Word for word, repeat each entry that follows.
++++ RECORD SET
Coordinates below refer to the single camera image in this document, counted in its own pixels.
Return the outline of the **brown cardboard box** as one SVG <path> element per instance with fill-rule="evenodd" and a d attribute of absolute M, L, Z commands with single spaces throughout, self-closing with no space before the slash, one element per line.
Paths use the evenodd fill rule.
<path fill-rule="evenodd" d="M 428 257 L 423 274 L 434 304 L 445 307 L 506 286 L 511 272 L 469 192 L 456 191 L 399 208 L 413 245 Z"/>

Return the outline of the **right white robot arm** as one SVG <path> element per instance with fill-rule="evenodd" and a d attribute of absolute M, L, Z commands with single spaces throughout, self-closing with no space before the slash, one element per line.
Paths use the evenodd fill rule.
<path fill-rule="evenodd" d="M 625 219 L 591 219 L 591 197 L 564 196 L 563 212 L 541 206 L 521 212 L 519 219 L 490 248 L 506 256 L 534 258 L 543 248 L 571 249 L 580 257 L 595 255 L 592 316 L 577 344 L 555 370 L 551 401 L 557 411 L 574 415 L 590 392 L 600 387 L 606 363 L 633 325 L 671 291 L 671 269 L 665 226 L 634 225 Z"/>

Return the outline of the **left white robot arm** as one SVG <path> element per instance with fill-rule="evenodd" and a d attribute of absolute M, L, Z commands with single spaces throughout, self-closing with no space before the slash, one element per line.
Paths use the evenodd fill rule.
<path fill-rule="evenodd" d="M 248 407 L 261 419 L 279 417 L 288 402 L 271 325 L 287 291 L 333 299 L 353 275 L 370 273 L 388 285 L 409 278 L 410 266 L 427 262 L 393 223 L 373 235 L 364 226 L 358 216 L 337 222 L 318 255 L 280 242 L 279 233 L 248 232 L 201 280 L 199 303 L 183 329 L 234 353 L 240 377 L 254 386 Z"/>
++++++++
# TASK ANSWER
Coordinates below refer to the single camera image in this document, counted in its own pixels.
Return the outline of the **brown cardboard box** as one SVG <path> element per instance with fill-rule="evenodd" and a d attribute of absolute M, L, Z commands with single spaces throughout, self-closing with no space before the slash, one element per line.
Paths use the evenodd fill rule.
<path fill-rule="evenodd" d="M 428 257 L 423 274 L 434 304 L 445 307 L 506 286 L 511 272 L 469 192 L 456 191 L 399 208 L 413 245 Z"/>

Return the outline of the **right white robot arm** as one SVG <path> element per instance with fill-rule="evenodd" and a d attribute of absolute M, L, Z commands with single spaces throughout, self-closing with no space before the slash, one element per line.
Paths use the evenodd fill rule.
<path fill-rule="evenodd" d="M 625 219 L 591 219 L 591 197 L 564 196 L 563 212 L 541 206 L 521 212 L 519 219 L 490 248 L 506 256 L 534 258 L 543 248 L 571 249 L 580 257 L 595 255 L 592 316 L 577 344 L 555 370 L 551 401 L 557 411 L 574 415 L 590 392 L 600 387 L 606 363 L 633 325 L 671 291 L 671 269 L 665 226 L 634 225 Z"/>

Return the outline of the **left white robot arm** as one SVG <path> element per instance with fill-rule="evenodd" and a d attribute of absolute M, L, Z commands with single spaces throughout, self-closing with no space before the slash, one element per line.
Paths use the evenodd fill rule.
<path fill-rule="evenodd" d="M 248 407 L 261 419 L 279 417 L 288 402 L 271 325 L 287 291 L 333 299 L 353 275 L 370 273 L 388 285 L 409 278 L 410 266 L 427 262 L 393 223 L 373 235 L 364 226 L 358 216 L 337 222 L 318 255 L 280 242 L 279 233 L 248 232 L 201 280 L 199 303 L 183 329 L 234 353 L 240 377 L 254 386 Z"/>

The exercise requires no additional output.